How easy was it for folks in 1950 to envision a man on the moon or, five years ago, to see the United States as a net exporter of oil? And while the Internet seems like it’s been around forever, how easy was it to imagine its impact on our lives today back in, say, 1980?
At La Plata Electric Association, we see a complex future in meeting your energy needs. Renewable energy and distributed generation (electricity generated from remote, dispersed generation facilities, as opposed to large, central plants) are affecting the electric grid in a profound way, and the grid is having to adapt. Originally, more than 100 years ago, the grid was conceived with the belief that electricity could best be generated in bulk and transmitted and distributed to consumers at their homes and businesses over a widespread area, and basically power their lives. As stated, this original concept is evolving.

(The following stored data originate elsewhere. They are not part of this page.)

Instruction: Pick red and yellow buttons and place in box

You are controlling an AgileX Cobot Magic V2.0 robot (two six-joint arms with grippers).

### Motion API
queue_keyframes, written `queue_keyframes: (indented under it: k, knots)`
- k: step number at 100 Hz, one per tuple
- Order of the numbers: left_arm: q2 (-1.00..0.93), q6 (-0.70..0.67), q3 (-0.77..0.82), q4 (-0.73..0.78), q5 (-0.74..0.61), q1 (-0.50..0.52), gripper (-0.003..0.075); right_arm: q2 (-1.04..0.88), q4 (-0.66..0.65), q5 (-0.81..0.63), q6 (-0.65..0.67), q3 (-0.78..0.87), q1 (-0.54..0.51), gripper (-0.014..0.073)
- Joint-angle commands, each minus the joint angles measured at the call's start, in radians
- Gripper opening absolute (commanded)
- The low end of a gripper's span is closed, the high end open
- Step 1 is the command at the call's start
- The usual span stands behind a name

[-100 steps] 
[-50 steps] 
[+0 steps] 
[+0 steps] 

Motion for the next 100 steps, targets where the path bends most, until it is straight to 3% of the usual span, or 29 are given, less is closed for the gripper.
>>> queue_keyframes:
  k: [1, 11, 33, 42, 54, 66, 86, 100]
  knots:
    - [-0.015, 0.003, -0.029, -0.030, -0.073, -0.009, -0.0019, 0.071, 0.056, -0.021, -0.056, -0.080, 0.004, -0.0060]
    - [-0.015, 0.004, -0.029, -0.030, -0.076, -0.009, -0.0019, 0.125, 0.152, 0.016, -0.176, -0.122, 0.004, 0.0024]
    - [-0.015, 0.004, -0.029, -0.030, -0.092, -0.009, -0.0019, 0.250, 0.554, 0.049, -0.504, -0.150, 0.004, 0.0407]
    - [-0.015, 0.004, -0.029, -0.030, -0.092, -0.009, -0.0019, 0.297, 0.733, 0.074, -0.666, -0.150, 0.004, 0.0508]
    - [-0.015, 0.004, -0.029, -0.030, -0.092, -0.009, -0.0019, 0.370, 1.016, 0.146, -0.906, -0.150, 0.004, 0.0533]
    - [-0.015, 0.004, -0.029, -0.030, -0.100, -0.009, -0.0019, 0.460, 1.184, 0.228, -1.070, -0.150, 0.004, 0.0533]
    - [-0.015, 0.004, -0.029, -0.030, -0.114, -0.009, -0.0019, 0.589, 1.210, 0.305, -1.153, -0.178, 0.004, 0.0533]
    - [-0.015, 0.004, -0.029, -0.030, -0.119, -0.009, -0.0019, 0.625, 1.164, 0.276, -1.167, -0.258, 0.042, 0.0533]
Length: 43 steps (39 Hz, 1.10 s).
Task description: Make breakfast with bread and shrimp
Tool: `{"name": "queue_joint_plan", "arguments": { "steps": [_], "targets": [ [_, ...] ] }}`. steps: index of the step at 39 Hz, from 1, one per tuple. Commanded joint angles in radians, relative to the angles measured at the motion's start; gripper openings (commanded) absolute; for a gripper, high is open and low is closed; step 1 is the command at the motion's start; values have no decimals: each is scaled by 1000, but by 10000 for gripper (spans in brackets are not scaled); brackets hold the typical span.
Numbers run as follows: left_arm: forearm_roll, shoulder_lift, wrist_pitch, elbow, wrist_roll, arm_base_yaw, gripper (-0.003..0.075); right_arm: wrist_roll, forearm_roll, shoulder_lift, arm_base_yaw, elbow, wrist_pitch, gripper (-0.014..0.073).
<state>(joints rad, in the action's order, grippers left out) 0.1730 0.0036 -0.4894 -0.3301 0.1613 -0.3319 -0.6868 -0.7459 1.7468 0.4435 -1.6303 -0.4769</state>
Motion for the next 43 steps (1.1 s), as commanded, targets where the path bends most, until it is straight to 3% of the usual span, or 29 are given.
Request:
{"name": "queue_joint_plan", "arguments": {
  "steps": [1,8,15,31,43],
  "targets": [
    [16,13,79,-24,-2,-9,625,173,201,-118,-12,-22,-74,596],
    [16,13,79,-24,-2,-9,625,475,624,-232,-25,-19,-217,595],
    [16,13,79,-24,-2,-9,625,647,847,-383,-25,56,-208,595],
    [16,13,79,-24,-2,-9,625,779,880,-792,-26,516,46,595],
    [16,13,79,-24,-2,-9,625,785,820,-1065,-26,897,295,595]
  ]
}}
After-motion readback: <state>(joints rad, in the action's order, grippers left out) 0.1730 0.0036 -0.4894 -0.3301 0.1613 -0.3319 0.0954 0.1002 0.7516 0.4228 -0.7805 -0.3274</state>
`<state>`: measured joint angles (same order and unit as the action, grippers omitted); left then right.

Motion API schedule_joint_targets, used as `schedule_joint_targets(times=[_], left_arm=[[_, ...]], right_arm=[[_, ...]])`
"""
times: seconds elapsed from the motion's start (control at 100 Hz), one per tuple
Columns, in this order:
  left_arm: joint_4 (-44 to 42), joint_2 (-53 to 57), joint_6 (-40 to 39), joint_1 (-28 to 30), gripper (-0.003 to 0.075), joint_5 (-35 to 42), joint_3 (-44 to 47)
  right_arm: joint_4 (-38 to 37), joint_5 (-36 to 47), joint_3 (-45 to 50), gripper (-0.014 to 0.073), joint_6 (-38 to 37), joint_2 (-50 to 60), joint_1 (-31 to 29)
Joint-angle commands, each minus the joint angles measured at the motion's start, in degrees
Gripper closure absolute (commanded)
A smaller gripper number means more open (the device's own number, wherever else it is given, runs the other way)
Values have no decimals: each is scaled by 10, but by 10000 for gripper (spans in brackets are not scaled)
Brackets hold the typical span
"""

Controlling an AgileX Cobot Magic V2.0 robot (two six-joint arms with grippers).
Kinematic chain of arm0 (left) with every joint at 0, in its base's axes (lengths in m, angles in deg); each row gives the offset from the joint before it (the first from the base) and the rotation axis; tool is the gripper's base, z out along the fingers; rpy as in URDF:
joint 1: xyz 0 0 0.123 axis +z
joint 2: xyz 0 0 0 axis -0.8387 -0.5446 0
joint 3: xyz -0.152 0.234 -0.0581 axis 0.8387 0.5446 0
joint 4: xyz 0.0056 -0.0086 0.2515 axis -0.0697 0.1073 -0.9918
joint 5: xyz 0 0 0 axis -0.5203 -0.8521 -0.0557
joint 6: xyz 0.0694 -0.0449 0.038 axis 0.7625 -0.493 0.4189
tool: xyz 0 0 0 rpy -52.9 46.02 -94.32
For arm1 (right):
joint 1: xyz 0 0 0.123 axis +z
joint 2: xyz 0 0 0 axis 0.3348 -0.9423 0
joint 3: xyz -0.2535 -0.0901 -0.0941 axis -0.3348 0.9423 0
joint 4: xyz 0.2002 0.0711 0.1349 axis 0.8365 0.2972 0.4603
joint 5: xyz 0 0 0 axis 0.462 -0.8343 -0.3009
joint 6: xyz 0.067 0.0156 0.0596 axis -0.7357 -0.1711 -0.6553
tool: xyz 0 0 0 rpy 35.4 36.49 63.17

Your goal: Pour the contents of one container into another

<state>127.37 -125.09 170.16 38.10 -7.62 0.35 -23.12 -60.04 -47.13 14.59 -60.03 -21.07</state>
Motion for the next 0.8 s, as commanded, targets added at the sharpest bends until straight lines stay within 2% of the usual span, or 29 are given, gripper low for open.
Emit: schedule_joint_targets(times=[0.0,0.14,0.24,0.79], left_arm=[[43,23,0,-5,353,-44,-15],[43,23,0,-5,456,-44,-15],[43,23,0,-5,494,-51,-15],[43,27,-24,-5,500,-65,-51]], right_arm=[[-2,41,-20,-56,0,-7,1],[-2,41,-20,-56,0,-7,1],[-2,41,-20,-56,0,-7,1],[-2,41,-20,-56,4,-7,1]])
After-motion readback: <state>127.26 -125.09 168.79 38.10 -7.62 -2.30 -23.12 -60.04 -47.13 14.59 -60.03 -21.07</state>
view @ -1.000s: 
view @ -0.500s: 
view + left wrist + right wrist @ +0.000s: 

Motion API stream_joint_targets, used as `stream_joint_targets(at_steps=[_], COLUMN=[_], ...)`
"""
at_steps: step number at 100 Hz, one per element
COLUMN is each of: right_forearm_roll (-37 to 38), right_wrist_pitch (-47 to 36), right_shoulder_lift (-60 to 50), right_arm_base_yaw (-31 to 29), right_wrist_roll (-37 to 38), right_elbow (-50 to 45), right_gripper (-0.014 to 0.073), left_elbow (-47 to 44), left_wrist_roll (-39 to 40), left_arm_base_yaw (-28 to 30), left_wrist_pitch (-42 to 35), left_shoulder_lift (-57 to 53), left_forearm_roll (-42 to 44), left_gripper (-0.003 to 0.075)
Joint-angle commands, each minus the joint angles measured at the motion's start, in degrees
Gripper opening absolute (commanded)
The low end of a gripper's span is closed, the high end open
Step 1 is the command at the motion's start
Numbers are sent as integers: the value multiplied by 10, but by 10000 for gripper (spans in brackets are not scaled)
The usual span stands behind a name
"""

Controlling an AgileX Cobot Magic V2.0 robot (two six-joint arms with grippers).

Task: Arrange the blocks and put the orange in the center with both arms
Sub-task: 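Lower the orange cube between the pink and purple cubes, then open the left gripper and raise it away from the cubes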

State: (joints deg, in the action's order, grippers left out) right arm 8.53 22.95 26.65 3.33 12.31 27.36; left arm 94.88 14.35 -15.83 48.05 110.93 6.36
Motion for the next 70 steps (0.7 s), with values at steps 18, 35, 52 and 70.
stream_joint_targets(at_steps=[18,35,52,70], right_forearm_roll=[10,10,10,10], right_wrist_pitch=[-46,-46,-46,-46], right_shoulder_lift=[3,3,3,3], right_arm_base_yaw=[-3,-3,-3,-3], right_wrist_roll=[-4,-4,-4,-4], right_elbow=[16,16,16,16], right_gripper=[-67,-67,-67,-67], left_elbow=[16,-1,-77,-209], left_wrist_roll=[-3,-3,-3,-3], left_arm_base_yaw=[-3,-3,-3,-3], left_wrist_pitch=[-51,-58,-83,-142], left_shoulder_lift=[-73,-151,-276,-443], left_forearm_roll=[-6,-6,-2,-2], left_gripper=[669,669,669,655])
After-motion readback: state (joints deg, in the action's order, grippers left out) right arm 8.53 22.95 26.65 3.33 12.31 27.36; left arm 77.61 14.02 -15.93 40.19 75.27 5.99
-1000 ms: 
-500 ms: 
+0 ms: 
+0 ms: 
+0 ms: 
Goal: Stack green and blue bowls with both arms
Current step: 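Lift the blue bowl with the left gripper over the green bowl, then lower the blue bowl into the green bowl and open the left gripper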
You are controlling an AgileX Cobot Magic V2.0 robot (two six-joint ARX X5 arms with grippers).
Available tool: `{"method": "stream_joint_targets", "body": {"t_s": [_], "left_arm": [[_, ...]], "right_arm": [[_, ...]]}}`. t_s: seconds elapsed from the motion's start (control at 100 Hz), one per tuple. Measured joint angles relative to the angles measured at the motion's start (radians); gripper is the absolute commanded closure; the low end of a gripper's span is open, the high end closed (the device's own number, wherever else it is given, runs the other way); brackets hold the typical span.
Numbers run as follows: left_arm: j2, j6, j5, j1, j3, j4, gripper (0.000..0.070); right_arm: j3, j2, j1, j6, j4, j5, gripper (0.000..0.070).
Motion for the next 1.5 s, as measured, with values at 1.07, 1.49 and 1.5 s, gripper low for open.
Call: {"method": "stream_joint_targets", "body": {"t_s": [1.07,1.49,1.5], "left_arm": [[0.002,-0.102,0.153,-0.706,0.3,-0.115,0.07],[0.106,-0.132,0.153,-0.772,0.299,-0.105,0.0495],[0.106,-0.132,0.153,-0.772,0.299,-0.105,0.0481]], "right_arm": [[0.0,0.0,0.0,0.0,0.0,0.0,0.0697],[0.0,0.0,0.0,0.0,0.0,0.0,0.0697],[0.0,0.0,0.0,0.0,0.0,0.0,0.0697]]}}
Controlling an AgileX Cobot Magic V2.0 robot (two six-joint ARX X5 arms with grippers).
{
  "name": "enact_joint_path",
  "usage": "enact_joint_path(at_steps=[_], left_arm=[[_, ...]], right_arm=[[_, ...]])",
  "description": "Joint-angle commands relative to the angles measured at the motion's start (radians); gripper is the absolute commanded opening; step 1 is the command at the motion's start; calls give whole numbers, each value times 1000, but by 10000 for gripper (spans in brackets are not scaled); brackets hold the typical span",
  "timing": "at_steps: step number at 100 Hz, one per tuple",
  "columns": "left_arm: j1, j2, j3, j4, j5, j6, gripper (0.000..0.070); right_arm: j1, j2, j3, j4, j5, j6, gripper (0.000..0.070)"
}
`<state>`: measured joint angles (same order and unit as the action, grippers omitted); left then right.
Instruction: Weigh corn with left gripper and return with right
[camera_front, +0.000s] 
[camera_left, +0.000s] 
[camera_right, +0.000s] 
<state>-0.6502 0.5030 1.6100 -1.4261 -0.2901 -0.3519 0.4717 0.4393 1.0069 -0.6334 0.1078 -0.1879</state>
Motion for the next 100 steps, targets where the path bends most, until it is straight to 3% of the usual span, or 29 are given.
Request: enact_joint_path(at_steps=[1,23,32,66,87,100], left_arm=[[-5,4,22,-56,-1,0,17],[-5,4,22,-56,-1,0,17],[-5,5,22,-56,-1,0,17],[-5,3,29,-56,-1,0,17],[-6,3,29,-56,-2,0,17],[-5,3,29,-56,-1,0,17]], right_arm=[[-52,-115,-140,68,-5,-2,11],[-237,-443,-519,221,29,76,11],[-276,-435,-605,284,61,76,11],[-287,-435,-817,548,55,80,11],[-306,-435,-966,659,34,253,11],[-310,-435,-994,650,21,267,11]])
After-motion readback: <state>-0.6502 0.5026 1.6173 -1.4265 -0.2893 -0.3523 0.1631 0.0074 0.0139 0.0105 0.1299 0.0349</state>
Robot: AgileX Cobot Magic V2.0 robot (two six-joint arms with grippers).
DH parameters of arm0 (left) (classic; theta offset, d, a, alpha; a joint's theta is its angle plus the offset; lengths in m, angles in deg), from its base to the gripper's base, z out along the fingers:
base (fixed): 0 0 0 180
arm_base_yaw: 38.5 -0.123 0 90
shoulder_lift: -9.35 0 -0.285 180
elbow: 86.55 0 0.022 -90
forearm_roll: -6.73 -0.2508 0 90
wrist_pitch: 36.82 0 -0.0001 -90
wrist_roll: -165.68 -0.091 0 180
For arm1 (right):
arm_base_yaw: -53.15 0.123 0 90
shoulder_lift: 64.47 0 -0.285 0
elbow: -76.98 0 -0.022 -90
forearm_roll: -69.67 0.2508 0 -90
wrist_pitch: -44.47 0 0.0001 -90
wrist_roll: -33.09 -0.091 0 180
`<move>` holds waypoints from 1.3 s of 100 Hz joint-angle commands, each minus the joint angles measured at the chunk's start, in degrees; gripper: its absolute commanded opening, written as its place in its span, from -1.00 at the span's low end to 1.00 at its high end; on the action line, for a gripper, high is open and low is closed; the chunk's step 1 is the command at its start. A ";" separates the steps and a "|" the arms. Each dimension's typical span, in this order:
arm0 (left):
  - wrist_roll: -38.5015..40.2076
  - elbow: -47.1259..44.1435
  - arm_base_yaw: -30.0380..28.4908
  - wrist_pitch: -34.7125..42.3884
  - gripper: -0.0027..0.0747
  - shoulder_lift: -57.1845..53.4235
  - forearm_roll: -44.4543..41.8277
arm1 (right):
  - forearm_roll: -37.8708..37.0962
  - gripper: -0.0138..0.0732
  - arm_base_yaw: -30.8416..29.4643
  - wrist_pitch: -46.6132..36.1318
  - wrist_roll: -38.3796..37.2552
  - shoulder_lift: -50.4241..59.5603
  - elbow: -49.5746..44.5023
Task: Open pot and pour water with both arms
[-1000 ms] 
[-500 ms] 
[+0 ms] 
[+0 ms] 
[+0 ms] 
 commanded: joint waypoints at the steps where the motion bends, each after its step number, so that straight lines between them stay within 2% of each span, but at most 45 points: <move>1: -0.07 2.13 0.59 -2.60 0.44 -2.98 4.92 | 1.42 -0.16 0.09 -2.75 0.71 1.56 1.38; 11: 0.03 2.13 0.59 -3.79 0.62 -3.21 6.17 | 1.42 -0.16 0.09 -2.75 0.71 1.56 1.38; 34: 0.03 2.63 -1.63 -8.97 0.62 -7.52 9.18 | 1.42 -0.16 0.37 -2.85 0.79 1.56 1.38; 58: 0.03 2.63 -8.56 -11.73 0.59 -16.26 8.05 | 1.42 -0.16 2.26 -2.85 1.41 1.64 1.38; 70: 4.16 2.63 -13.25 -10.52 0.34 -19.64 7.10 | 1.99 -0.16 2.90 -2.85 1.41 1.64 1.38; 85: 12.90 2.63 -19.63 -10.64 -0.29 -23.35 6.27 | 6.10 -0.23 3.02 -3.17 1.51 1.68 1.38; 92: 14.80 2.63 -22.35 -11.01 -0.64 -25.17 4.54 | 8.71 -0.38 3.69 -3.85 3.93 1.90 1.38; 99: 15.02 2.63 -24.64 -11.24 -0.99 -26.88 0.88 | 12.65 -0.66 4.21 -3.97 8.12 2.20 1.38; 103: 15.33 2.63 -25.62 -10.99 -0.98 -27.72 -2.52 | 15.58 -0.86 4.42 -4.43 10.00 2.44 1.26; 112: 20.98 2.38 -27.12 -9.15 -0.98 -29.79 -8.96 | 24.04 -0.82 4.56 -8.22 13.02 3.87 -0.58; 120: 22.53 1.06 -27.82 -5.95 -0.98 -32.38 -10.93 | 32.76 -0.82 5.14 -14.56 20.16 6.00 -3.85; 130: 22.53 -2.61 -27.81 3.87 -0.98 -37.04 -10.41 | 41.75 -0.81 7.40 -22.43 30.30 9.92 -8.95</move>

While certain aspects of the electric grid remain the same simply because of physics – such as the requirement for voltage and frequency stability (In other words, you don’t want power surges and dips to your home) – power no longer flows exclusively from central power generation stations, such as hydro dams or nuclear power plants. The key to managing this shift in our industry truly is simple – information.
Advanced Metering Infrastructure, or AMI – the new meters LPEA is installing throughout our service territory – is all about information. AMI not only provides you with your energy usage, but it also tells us when you’re out of power. I’d love to eliminate power outages, but I’d have to eliminate lightning, raccoons hunting for food and many other events that cause outages. There’s no app for that. But the information the AMI system gives us tells us who is out of power and, in the not too distant future, might be able to tell us exactly where the problem is. It also is helping us in detection and isolation of those “nuisance blink” that we know y’all don’t appreciate.
Real-time outage information helps us serve all of our members better. For example, some of our members – our “snowbirds ” – can be absent from their property for weeks or, in some cases, months at a time. Here, knowing when a service is out of power, is critical information. But for all of LPEA’s members, this information will help us efficiently know the condition of your electric service.
Though it’s something we at LPEA don’t want you – our members – to have to worry about, knowing voltage at its service point (your house) is vital to LPEA. Twenty years ago, the electric wires industry had to deploy volt-recording meters to determine voltage drop on lines. It was a critical part of figuring out how the system had to be improved to sustain the voltage levels we’re required to maintain. AMI meters now give us that intelligence. As LPEA connects and processes more distributed generation – such as solar panels on homes – this voltage information becomes even more important to us in operating the grid.
The cooperative I came from in the Dallas-Fort Worth area has deployed more than 175,000 AMI meters. The Electric Reliability Council of Texas region has deployed in excess of 6 million. All are celebrating the benefits. They’ve realized that AMI technology is essential to how a deregulated electric market functions. In ERCOT just five years ago, electric bulk prices were cleared every hour against power-usage curves. No longer. Now power prices are cleared every five minutes, matching exactly with the power user’s AMI reported usage. I believe the granularity of pricing will get reduced below five minutes at some point in the future. In other words, we’ll know exactly what it costs. Remember electricity is a commodity. The evolution of that market wouldn’t be possible without AMI.
AMI will also provide our members with options for programs, rates and services that will help you, should you so choose, to control your energy usage and power costs. For example, if you’re on the Pre-pay program, it allows you to manage your account remotely and you don’t have to come into the office.
Because LPEA’s AMI system sends hourly readings, you can view your information and manage your electricity usage via SmartHub on LPEA’s website. It offers month-to-month comparisons, plus you can see how your usage varies from day-to-day and hour-to-hour, thus allowing you to understand your usage – and perhaps reduce. The hourly information also helps LPEA’s staff assist you in troubleshooting abnormal usage.